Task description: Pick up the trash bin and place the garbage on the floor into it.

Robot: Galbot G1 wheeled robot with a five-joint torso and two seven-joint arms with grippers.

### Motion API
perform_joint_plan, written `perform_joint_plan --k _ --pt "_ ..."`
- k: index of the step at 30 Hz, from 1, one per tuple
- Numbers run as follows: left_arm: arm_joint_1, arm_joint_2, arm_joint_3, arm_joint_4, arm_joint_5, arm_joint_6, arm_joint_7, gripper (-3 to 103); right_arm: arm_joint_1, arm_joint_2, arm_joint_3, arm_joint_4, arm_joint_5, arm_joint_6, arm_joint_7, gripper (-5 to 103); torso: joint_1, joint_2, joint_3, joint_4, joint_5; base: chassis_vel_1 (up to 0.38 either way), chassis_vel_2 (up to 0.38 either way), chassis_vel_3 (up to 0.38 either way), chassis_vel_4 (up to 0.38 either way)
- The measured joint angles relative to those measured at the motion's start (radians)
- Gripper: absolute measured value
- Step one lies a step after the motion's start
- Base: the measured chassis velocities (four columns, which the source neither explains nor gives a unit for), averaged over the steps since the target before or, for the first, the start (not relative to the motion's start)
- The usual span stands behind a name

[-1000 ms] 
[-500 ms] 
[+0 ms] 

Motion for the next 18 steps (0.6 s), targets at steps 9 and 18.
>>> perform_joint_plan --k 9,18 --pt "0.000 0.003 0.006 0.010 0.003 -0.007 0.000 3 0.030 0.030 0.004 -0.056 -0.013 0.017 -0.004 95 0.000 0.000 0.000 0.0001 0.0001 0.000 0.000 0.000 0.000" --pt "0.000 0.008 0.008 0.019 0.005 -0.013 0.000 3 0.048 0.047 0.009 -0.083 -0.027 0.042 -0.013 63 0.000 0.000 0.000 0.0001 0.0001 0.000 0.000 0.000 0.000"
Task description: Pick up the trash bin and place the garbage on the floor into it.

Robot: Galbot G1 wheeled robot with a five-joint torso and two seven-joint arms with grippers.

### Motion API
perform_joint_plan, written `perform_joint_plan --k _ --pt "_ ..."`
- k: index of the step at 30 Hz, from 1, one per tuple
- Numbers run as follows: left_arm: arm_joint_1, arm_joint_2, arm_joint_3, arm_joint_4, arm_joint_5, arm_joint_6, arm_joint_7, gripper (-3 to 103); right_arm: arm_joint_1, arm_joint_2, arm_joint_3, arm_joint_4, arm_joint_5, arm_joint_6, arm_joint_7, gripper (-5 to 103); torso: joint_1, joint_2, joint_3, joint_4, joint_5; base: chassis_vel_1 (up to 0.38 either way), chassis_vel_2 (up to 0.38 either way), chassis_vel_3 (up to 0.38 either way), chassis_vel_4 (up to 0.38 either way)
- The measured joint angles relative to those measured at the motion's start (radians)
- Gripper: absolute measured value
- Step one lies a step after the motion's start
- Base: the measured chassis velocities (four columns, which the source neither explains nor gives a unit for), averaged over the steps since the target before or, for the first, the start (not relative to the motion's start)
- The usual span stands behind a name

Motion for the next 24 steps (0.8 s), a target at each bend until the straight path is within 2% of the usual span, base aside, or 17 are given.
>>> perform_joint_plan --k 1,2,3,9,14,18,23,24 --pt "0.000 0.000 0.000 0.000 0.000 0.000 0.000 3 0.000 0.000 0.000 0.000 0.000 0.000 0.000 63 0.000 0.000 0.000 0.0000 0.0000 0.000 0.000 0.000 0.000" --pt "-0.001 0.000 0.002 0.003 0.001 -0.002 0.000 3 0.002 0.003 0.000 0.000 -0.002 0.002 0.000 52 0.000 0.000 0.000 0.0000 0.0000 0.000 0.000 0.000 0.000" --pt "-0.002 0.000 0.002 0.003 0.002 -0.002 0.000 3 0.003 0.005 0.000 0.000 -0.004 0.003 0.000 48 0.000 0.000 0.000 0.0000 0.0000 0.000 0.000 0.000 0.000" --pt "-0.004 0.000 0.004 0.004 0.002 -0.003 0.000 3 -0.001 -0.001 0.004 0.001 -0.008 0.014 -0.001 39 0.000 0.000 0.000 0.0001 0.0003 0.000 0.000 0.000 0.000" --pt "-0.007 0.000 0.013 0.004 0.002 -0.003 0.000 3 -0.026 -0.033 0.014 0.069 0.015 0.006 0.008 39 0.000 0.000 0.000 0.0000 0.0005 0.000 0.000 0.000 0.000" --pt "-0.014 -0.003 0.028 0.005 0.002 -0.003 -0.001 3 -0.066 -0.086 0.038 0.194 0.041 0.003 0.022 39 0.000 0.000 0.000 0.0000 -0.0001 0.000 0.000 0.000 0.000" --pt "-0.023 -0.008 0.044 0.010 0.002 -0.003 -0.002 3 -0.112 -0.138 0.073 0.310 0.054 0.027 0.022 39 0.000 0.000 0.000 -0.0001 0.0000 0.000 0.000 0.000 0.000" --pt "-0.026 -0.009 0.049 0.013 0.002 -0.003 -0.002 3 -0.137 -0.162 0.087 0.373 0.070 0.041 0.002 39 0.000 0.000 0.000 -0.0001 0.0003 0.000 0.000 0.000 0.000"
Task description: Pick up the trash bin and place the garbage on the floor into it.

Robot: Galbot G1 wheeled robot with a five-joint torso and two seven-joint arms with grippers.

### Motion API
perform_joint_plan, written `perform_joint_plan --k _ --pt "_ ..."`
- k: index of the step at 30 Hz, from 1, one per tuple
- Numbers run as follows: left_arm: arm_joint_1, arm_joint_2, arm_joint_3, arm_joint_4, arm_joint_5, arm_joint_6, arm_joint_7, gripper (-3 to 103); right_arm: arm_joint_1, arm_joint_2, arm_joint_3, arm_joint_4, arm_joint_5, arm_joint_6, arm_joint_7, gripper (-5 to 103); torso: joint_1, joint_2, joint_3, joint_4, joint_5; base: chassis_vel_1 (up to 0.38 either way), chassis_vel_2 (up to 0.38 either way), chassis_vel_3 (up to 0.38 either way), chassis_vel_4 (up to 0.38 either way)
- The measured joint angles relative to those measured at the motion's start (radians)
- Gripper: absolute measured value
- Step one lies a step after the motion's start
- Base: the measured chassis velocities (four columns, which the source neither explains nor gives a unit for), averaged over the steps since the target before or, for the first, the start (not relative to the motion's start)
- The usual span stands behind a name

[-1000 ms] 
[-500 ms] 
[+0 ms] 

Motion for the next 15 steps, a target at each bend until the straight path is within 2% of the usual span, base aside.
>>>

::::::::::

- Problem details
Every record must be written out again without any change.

- Exercise answer
Task description: Pick up the trash bin and place the garbage on the floor into it.

Robot: Galbot G1 wheeled robot with a five-joint torso and two seven-joint arms with grippers.

### Motion API
perform_joint_plan, written `perform_joint_plan --k _ --pt "_ ..."`
- k: index of the step at 30 Hz, from 1, one per tuple
- Numbers run as follows: left_arm: arm_joint_1, arm_joint_2, arm_joint_3, arm_joint_4, arm_joint_5, arm_joint_6, arm_joint_7, gripper (-3 to 103); right_arm: arm_joint_1, arm_joint_2, arm_joint_3, arm_joint_4, arm_joint_5, arm_joint_6, arm_joint_7, gripper (-5 to 103); torso: joint_1, joint_2, joint_3, joint_4, joint_5; base: chassis_vel_1 (up to 0.38 either way), chassis_vel_2 (up to 0.38 either way), chassis_vel_3 (up to 0.38 either way), chassis_vel_4 (up to 0.38 either way)
- The measured joint angles relative to those measured at the motion's start (radians)
- Gripper: absolute measured value
- Step one lies a step after the motion's start
- Base: the measured chassis velocities (four columns, which the source neither explains nor gives a unit for), averaged over the steps since the target before or, for the first, the start (not relative to the motion's start)
- The usual span stands behind a name

[-1000 ms] 
[-500 ms] 
[+0 ms] 

Motion for the next 18 steps (0.6 s), targets at steps 9 and 18.
>>> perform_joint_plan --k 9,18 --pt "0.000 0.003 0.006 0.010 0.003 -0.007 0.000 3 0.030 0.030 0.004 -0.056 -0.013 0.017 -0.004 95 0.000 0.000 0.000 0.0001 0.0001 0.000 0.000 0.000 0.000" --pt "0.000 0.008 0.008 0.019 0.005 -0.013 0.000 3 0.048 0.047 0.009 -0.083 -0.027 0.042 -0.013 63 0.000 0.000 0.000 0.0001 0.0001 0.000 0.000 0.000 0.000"
Task description: Pick up the trash bin and place the garbage on the floor into it.

Robot: Galbot G1 wheeled robot with a five-joint torso and two seven-joint arms with grippers.

### Motion API
perform_joint_plan, written `perform_joint_plan --k _ --pt "_ ..."`
- k: index of the step at 30 Hz, from 1, one per tuple
- Numbers run as follows: left_arm: arm_joint_1, arm_joint_2, arm_joint_3, arm_joint_4, arm_joint_5, arm_joint_6, arm_joint_7, gripper (-3 to 103); right_arm: arm_joint_1, arm_joint_2, arm_joint_3, arm_joint_4, arm_joint_5, arm_joint_6, arm_joint_7, gripper (-5 to 103); torso: joint_1, joint_2, joint_3, joint_4, joint_5; base: chassis_vel_1 (up to 0.38 either way), chassis_vel_2 (up to 0.38 either way), chassis_vel_3 (up to 0.38 either way), chassis_vel_4 (up to 0.38 either way)
- The measured joint angles relative to those measured at the motion's start (radians)
- Gripper: absolute measured value
- Step one lies a step after the motion's start
- Base: the measured chassis velocities (four columns, which the source neither explains nor gives a unit for), averaged over the steps since the target before or, for the first, the start (not relative to the motion's start)
- The usual span stands behind a name

Motion for the next 24 steps (0.8 s), a target at each bend until the straight path is within 2% of the usual span, base aside, or 17 are given.
>>> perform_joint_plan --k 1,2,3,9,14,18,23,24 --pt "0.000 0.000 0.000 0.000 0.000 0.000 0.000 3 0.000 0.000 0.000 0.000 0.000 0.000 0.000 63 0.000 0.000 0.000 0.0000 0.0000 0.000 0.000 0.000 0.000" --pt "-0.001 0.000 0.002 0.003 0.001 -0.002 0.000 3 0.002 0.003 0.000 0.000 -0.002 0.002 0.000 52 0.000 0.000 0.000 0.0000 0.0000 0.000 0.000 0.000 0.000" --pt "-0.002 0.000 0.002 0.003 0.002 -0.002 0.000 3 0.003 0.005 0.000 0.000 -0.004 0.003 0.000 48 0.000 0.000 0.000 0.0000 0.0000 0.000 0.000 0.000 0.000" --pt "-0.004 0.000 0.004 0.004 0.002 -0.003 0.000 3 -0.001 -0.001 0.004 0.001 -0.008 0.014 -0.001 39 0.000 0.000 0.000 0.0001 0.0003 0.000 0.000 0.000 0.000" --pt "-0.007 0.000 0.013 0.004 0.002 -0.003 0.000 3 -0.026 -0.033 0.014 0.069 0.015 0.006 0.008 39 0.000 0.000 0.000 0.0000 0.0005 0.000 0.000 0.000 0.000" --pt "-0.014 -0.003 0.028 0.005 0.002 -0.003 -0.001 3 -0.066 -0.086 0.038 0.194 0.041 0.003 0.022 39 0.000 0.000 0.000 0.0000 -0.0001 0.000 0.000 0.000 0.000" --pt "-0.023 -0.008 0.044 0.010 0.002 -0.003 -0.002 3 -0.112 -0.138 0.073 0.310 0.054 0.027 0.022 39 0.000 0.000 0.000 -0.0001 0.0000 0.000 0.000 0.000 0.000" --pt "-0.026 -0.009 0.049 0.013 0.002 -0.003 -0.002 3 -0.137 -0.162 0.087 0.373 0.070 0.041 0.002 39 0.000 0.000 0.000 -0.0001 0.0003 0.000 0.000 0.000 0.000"
Task description: Pick up the trash bin and place the garbage on the floor into it.

Robot: Galbot G1 wheeled robot with a five-joint torso and two seven-joint arms with grippers.

### Motion API
perform_joint_plan, written `perform_joint_plan --k _ --pt "_ ..."`
- k: index of the step at 30 Hz, from 1, one per tuple
- Numbers run as follows: left_arm: arm_joint_1, arm_joint_2, arm_joint_3, arm_joint_4, arm_joint_5, arm_joint_6, arm_joint_7, gripper (-3 to 103); right_arm: arm_joint_1, arm_joint_2, arm_joint_3, arm_joint_4, arm_joint_5, arm_joint_6, arm_joint_7, gripper (-5 to 103); torso: joint_1, joint_2, joint_3, joint_4, joint_5; base: chassis_vel_1 (up to 0.38 either way), chassis_vel_2 (up to 0.38 either way), chassis_vel_3 (up to 0.38 either way), chassis_vel_4 (up to 0.38 either way)
- The measured joint angles relative to those measured at the motion's start (radians)
- Gripper: absolute measured value
- Step one lies a step after the motion's start
- Base: the measured chassis velocities (four columns, which the source neither explains nor gives a unit for), averaged over the steps since the target before or, for the first, the start (not relative to the motion's start)
- The usual span stands behind a name

[-1000 ms] 
[-500 ms] 
[+0 ms] 

Motion for the next 15 steps, a target at each bend until the straight path is within 2% of the usual span, base aside.
>>>

What the exercise asked for is now done.